Should students have to be asked this information or encouraged to do so? My first thought was this demographic data is great reporting to nursing program accreditation. However, currently diversity in students and faculty is reviewed but, not a criteria that will impact a nursing programs ability to obtain accreditation. What made me feel uncomfortable in this conversation was that only one other faculty could answer the question for the most likely cause along with myself as to why these questions are often left unanswered. It is hard to fathom that itself racism and structural racism barriers continue to exist in higher education.

Students of color may fear a difference in treatment or not getting acceptance into the program if they chose to disclose. We have to continue working toward breaking barriers in the area of structural racism. This is an example of a potential bias that may be occurring to students from diverse backgrounds. We must continue to have faculty from diverse backgrounds available to mentor these students and who look like them in university settings.
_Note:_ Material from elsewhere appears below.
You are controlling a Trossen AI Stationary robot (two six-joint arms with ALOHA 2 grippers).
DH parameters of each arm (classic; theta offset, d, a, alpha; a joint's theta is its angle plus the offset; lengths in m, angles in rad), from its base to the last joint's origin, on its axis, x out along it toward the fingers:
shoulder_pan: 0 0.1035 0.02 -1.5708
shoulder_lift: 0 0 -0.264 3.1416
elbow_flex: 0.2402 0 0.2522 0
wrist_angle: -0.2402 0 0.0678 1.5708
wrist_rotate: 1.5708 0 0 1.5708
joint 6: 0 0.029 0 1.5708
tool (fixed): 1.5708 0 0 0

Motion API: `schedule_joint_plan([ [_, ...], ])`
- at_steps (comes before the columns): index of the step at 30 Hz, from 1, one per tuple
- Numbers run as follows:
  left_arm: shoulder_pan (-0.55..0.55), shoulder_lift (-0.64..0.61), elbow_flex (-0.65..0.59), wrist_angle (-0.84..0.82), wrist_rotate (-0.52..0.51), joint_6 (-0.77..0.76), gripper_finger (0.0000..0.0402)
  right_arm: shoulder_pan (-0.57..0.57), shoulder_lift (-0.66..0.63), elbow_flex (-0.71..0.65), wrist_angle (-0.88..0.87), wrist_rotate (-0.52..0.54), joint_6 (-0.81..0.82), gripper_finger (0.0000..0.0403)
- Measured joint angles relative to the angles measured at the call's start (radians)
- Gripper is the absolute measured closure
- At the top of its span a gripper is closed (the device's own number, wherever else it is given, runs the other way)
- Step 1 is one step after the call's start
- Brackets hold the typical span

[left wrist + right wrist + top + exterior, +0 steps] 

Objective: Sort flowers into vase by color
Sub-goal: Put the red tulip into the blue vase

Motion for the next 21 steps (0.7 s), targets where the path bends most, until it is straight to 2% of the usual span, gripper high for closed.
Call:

Another question would be do we eliminate this information from the applications. Is this discriminatory in any way? Should the results be seen only from an administrative view? There are so many questions about why this information is used. We could potentially limit who see’s this data. Admissions committees should be limited on this information so that implicit bias are not occurring.

Diversity in Nursing Faculty

Diversity in Nursing Faculty

Diversity in the nursing faculty has been an ongoing topic of discussion. Over the last year, there has been a degree of discourse in the United States. Many universities created or are in the process of creating position statements for diversity, equity, and inclusion. The question is, why did we have to wait? Why not be proactive instead of being reactive?

At my alma mater, Norfolk State University, a historically Black university, I was welcomed with open arms, not just from the nursing faculty but all faculty. It resonates with the student and self-efficacy when they can see people who look like them, who have reached the goals they are attempting to achieve.

As an African-American nursing faculty member for RN, MSN, Nurse Practitioner, and DNP students, my goal is to help my students reach their goals. It is a bonus to help inspire a person of color that may not have felt the encouragement of their counterparts.

While I am here to make a difference, there still are challenges that I face as a doctorate-prepared professor, where I am not treated equitably. Researchers Christine Salvucci and Carolyn A. Lawless reported in the  2016 that minority faculty of color have unique experiences, which has an impact on interpersonal relationships and the professional components of their career compared with White colleagues. In some of the articles that were reviewed, there was a review of topics that included “Insincerity and Putting You in Your Place,” “Invalidation of Sense of Self,” and “Unequal Standards.” As some of my colleagues of color and I have discussed and experienced these topics, the aforementioned topics resonate with me. There is increasing diversity in the students that are presenting to advance their education. How can we begin to retrospectively attempt to address diversity, equity, and inclusion for the students, and we have not properly addressed for the faculty? We have to do better. More research is required, and change is necessary.